Of course, seeing as that price doesn’t cover their overheads, you might still come back in two weeks to find a formely magnificent and established store empty and boarded up. Was there anything more depressing than the gap in the high street left by Woolworths’ departure?

I don’t really know how the ground-level stores can overcome the online problem. Waterstones have their own solution – books available online for online prices and in store at RRP (except where offers apply). Other stores have items available online at the same price as in store, but run major promotions via their websites. I have no idea which models work best. But I do know that marketing in a way that encourages the downfall of our favourite retailers is NOT ethical practice. And I know that, if we keep using and abusing our shops the way that we have been we will soon be without them. And the tactile joy of shopping, the pleasure of handing your purchase to the shop assistant to wrap, the heady scent of a hundred newly cracked books on the shelves will be things of the past.

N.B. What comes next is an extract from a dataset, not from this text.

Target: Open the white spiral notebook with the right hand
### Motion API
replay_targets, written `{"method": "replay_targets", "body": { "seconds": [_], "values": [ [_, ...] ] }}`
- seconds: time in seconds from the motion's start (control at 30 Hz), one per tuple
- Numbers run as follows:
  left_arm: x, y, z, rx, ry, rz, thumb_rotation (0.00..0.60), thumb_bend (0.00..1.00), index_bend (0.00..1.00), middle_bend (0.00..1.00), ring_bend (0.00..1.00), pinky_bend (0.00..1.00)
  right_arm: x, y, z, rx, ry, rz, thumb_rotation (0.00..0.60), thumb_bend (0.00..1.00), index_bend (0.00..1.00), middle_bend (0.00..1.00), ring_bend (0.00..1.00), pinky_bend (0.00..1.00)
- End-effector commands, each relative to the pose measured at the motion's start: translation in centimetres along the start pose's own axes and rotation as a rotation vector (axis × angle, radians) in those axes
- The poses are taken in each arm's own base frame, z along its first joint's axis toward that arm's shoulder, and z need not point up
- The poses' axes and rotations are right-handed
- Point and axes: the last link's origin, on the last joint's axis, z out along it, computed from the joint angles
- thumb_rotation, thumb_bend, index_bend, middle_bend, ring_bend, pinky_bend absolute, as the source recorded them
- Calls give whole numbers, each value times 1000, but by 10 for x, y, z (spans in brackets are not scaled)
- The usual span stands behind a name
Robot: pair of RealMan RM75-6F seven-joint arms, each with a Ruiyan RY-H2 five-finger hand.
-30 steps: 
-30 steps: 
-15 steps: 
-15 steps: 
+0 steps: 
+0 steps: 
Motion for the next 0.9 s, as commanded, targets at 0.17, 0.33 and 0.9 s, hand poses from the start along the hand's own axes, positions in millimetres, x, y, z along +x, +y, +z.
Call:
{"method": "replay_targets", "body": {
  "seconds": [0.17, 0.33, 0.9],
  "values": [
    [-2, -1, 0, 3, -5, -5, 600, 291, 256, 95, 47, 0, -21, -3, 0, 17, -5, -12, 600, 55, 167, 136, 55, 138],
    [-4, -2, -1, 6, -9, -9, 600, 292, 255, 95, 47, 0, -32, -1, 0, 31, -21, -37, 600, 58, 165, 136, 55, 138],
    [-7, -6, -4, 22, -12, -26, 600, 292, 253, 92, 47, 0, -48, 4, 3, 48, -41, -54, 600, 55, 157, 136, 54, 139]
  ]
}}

4 thoughts on “Shop floor ethics

  1. Really interesting post.

    I think the general public are starting to realise that whilst online shopping is often cheaper (before all the p&P gets loaded on) and more convenient, you’re often missing out on that good customer service and, more often than not, good quality products. I had various problems over the Christmas period with orders that didn’t turn up, turned up a week late (when I paid for next day) or turned out to be very disappointing. All problems that I wouldn’t have faced if I’d bought them in the high street. Customer service is often awful online, possibly due to the faceless element of it.

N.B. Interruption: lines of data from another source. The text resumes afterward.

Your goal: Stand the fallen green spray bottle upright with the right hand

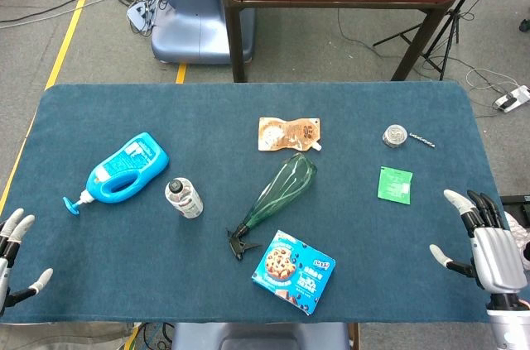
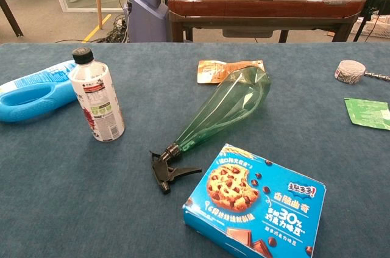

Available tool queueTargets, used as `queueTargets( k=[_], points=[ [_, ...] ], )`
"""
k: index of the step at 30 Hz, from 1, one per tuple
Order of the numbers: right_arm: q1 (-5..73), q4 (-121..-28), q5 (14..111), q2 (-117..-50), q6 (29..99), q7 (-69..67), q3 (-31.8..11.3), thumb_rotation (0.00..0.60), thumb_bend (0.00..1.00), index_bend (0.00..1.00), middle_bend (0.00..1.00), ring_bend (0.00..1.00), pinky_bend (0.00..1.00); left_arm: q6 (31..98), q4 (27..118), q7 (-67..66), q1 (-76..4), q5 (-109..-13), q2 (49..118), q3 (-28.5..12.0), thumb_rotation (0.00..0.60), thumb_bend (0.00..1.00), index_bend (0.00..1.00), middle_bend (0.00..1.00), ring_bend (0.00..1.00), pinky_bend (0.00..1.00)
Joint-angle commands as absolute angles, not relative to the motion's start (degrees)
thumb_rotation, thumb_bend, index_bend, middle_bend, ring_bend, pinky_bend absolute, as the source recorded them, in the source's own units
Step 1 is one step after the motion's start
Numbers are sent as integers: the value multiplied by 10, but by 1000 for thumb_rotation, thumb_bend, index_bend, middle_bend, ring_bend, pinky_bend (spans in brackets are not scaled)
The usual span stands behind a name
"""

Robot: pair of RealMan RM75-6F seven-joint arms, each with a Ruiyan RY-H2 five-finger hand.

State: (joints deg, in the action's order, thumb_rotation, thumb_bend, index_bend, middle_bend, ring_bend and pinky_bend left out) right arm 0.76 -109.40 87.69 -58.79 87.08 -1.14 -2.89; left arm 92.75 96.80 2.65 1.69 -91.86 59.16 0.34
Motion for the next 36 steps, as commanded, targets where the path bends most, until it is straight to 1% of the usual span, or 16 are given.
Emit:
queueTargets(
  k=[1, 9, 14, 20, 25, 32, 36],
  points=[
    [9, -1091, 881, -588, 869, -14, -27, 600, 174, 148, 188, 42, 21, 927, 968, 26, 17, -919, 591, 4, 600, 255, 69, 0, 56, 20],
    [16, -1087, 899, -582, 863, -19, -24, 600, 173, 148, 188, 42, 21, 929, 971, 23, 18, -919, 591, 4, 600, 255, 69, 0, 56, 20],
    [42, -1093, 922, -565, 829, 2, -23, 600, 173, 148, 188, 42, 21, 931, 971, 25, 19, -920, 590, 4, 600, 255, 69, 0, 56, 20],
    [120, -1124, 950, -539, 736, 52, -44, 600, 173, 148, 188, 42, 21, 938, 969, 28, 24, -922, 590, 6, 600, 255, 69, 0, 56, 20],
    [209, -1133, 928, -545, 626, 71, -76, 600, 173, 148, 188, 42, 21, 943, 965, 30, 29, -923, 589, 9, 600, 255, 69, 0, 56, 20],
    [331, -1097, 856, -600, 489, 110, -120, 600, 173, 149, 188, 42, 21, 949, 960, 35, 36, -917, 588, 10, 600, 255, 69, 0, 56, 20],
    [390, -1053, 822, -642, 433, 151, -132, 600, 174, 151, 189, 42, 21, 950, 958, 35, 39, -917, 589, 11, 600, 255, 69, 0, 56, 20]
  ],
)
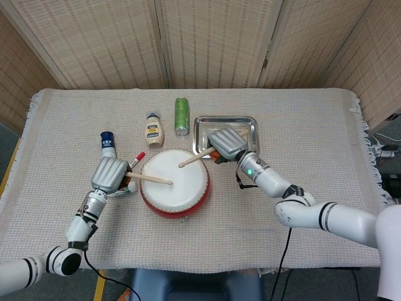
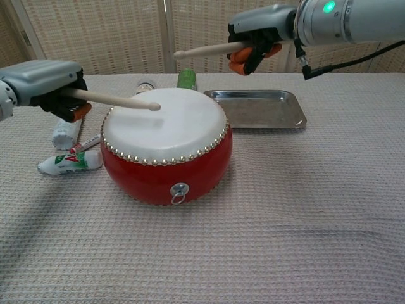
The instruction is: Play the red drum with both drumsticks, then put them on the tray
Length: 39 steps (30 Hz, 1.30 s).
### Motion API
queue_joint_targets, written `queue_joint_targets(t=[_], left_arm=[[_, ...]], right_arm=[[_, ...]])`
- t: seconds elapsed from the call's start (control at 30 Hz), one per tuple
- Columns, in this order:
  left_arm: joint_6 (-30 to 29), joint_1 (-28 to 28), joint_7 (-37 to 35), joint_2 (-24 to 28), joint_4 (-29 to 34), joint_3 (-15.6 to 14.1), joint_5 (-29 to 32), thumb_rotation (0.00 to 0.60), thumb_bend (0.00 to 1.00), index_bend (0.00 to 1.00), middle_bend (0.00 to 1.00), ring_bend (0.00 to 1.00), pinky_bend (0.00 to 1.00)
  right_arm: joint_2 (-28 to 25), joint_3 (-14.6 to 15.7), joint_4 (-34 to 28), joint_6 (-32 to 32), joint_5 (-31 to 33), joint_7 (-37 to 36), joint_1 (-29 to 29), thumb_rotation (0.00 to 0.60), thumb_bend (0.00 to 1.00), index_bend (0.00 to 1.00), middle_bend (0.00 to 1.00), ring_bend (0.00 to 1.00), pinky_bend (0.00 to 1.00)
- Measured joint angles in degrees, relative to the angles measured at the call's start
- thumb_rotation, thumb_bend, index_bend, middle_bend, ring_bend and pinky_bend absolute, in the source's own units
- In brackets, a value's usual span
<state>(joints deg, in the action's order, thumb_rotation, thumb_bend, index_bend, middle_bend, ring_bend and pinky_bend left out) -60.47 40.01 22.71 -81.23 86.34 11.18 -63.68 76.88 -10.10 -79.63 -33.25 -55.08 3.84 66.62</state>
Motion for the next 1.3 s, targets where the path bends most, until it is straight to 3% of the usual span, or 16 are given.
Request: queue_joint_targets(t=[0.17, 0.3, 0.47, 0.6, 0.73, 0.97, 1.2, 1.3], left_arm=[[-2.2, -1.4, -4.6, 4.8, 4.5, 2.0, -0.7, 0.600, 0.57, 1.00, 1.00, 1.00, 1.00], [-2.1, -1.8, -6.0, 5.6, 5.0, 2.3, -0.8, 0.600, 0.57, 1.00, 1.00, 1.00, 1.00], [-0.7, -1.3, -5.2, 3.5, 3.3, 1.1, -0.7, 0.600, 0.57, 1.00, 1.00, 1.00, 1.00], [1.1, -0.2, -3.1, 0.6, 0.6, -0.1, -0.2, 0.600, 0.57, 1.00, 1.00, 1.00, 1.00], [2.5, 0.7, 0.8, -2.0, -2.2, -1.7, 0.6, 0.600, 0.57, 1.00, 1.00, 1.00, 1.00], [-1.5, -0.4, -1.1, 0.9, 0.7, -0.3, -0.3, 0.600, 0.57, 1.00, 1.00, 1.00, 1.00], [-4.8, -2.5, -6.1, 6.5, 5.6, 2.1, -2.0, 0.600, 0.57, 1.00, 1.00, 1.00, 1.00], [-4.7, -3.0, -7.3, 7.2, 5.8, 2.2, -2.0, 0.600, 0.57, 1.00, 1.00, 1.00, 1.00]], right_arm=[[5.0, 4.1, 6.0, 3.2, 1.7, 5.5, 1.6, 0.600, 0.87, 1.00, 1.00, 1.00, 1.00], [9.0, 6.4, 10.0, 3.5, 4.3, 10.9, 2.8, 0.600, 0.87, 1.00, 1.00, 1.00, 1.00], [7.5, 3.6, 6.7, 0.4, 3.7, 7.8, 1.9, 0.600, 0.87, 1.00, 1.00, 1.00, 1.00], [3.2, -0.1, 1.3, -2.5, 0.1, 1.5, -0.2, 0.600, 0.87, 1.00, 1.00, 1.00, 1.00], [0.7, -2.1, -0.7, -3.2, -2.8, -1.7, -1.9, 0.600, 0.87, 1.00, 1.00, 1.00, 1.00], [3.1, 0.4, 3.4, 0.5, -2.2, 1.0, -1.1, 0.600, 0.87, 1.00, 1.00, 1.00, 1.00], [8.7, 5.1, 10.4, 2.9, 2.1, 10.5, 1.3, 0.600, 0.87, 1.00, 1.00, 1.00, 1.00], [9.5, 4.6, 10.7, 1.5, 3.2, 11.0, 1.1, 0.600, 0.87, 1.00, 1.00, 1.00, 1.00]])
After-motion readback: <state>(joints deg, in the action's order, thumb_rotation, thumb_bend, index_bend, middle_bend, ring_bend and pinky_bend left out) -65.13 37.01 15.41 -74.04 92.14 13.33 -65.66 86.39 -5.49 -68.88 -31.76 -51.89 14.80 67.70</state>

    I don’t understand the thinking behind creating a bunch of adverts that basically state “Our customer service sucks, but at least we’re cheap!”

  2. I’ll agree that those ads are quite clever, but I agree with your argument of the ethics of shopping that way. As a small businessowner myself, I often try to shop at locally owned businesses because I know what a difficulty it can be to be self-employed. I also enjoy getting to know the owners of the shops and forming relationships with them. Not only do I sometimes help my own business (insurance) but also I have scored nice discounted prices from many of the shops I frequent. It’s nice to build a relationship with someone who appreciates your return business enough to knock the price down!

    Also, price matching with my iPhone is a bargain shopper’s dream come true.

  3. I totally understand the allure of online shopping, and I online shop OFTEN, but I never use shop assistance expertise and then buy online. For me, it’s not even grey. If I needed and used their expertise, it is wrong not to pay them for it, which is what a higher price does. Pays for the information and help I needed from a person.

  4. I feel much the same as everyone. If I’m taking advantage of your training and experience, then I feel I should pay the (generally relatively small amount) extra for it. If I don’t want to do that, the onus is on me to do the research for myself.

    Similarly, if I want the local businesses that I enjoy to stick around then I need to support them – I never buy yarn online that I could get from one of the shops near me, for example, although I’ll happily buy things they don’t stock (er, and occasionally try to persuade them to start stocking it!). By the time you factor in delivery charges the cost difference is often not that big on non-electrical items, and I’m happy paying an extra couple of quid if it goes towards my local economy and a shop I’d like to stay in business.